Free Josh Fattal
Nine years ago, Laura Fattal took a day off from work when she knew her son Josh was coming home from college. Josh took the long route—that was his way. He biked from Seattle, 3,800 miles, through Glacier National Park in Montana, the Lake Country of Minnesota, the hills of upstate New York. It was no ordinary homecoming. On August 1st, the day Laura Fattal skipped work, there he was, chugging up Shoemaker, their street in Elkins Park, his bike seat crooked, the handlebars loose. Josh was home.
This time, she doesn’t know when he will make it.
Last July 31st, Laura got a call from the U.S. embassy in Baghdad. Josh and two friends from college—a couple named Shane Bauer and Sarah Shourd—were on a hiking trip in the Kurdish region of northern Iraq, had somehow crossed over into Iran, and were stopped and put into prison.
Her son Alex, who was then in Switzerland, warned her that it could take a few days, for Iranian authorities to realize they hadn’t plucked American spies, but American adventurers.
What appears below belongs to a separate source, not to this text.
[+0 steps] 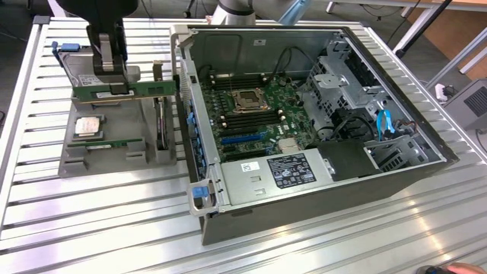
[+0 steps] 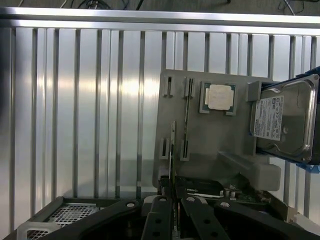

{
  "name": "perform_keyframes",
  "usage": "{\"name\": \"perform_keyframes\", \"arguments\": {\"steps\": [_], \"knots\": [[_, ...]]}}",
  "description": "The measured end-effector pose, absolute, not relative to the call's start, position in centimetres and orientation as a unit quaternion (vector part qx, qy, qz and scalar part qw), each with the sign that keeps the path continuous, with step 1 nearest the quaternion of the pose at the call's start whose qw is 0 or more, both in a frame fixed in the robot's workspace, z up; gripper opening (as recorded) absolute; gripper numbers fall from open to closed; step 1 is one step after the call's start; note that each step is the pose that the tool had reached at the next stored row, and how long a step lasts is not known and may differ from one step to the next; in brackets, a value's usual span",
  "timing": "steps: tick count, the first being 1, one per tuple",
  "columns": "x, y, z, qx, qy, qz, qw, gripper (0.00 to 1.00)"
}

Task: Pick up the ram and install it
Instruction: 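Pick up the ram and move it above insertion slot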

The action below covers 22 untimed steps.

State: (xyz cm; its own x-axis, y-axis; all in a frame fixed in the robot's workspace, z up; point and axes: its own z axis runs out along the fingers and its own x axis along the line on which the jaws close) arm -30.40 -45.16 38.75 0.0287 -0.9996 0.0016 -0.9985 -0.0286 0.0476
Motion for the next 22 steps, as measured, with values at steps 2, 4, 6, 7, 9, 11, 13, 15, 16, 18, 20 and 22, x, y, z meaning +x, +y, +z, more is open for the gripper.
{"name": "perform_keyframes", "arguments": {"steps": [2,4,6,7,9,11,13,15,16,18,20,22], "knots": [[-30.1,-45.2,38.7,0.717,-0.697,-0.016,0.018,0.13],[-29.9,-45.2,38.7,0.717,-0.697,-0.016,0.018,0.13],[-29.7,-45.2,38.7,0.717,-0.697,-0.016,0.018,0.13],[-29.6,-45.2,38.7,0.717,-0.697,-0.016,0.018,0.13],[-29.1,-45.2,38.7,0.717,-0.697,-0.016,0.018,0.13],[-28.7,-45.2,38.7,0.717,-0.697,-0.016,0.018,0.13],[-28.3,-45.2,38.7,0.717,-0.697,-0.016,0.018,0.13],[-28.0,-45.2,38.7,0.717,-0.697,-0.016,0.018,0.13],[-27.8,-45.2,38.7,0.717,-0.697,-0.016,0.018,0.13],[-27.6,-45.2,38.7,0.717,-0.697,-0.016,0.018,0.13],[-27.3,-45.2,38.7,0.717,-0.697,-0.016,0.018,0.13],[-27.0,-45.2,38.7,0.717,-0.697,-0.016,0.018,0.13]]}}
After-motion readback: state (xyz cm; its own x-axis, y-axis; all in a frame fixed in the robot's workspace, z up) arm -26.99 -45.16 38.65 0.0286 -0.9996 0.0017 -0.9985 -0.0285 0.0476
Alex quickly came home, and, like his mother—she’s an art professor, he’s working on a doctorate at Harvard in history—has put his life on hold. Not for a few days. It’s been a year. They’re still waiting.
The United States and Iran have been in a geopolitical pissing match since 1979, when Jimmy Carter was trying to be president. The Fattals’ contacts with Iranian officials are through Swiss envoys. They learn almost nothing.
In May, Laura and the mothers of Shane and Sarah were allowed into Iran to see their children. For two days, they stayed at the high-end Esteghlal Hotel in Tehran, a former Hilton. Laura spent several hours with Josh, who was brought to the hotel in a crisp white t-shirt and jeans; she had donned a headscarf, in the Iranian tradition. He was pasty, with a bit of darkness under his eyes like his two friends, but was eating well and wasn’t being treated badly. He and the other hikers had thought they might be going to court—they had no idea their mothers were there. The mothers thought they might be able to take their children home—that’s how little they’d been told.
Laura Fattal told her son that Desmond Tutu had made a statement about the hikers. That there had been an international hew and cry over them.
“You could see them physically relieved,” Laura says now. “The world was bursting open—you could see it in them.” That they weren’t alone. That there was much more to their plight than long-delayed letters from home.
But on the second day of Laura’s visit, Josh got back on the elevator at Esteghlal Hotel, heading back to prison instead of home with his mother.
“Don’t worry, Mom,” he said to her. “I’m all right. Don’t worry.”
With that, she came back to the United States, to Shoemaker Street in Elkins Park.
“Let that be the worst day of my life,” Laura says, of leaving Iran without her son. She waits.
Though not passively. Laura goes to bed asking herself what more she can do. There are politicians and diplomats and activists to contact, to keep asking for help. There are the thousands who have reached out to her—she has 8,000 emails sitting in her computer. She contacts the State Department a few times a week. She wakes up two or three times during the night—What? What can be done?—then gets up for good, early, ready to dig in to her son’s release again.
Except that she knows almost nothing. Josh and the other hikers have not been charged with any crime. And really, there is little Laura can do.
The grossly political became personal. The Iranian government has made three decades of an international feud into a hostage shell game, and Laura Fattal’s country is playing it too. So she continues to wait.
ROBERT HUBER is Philly Mag’s features editor.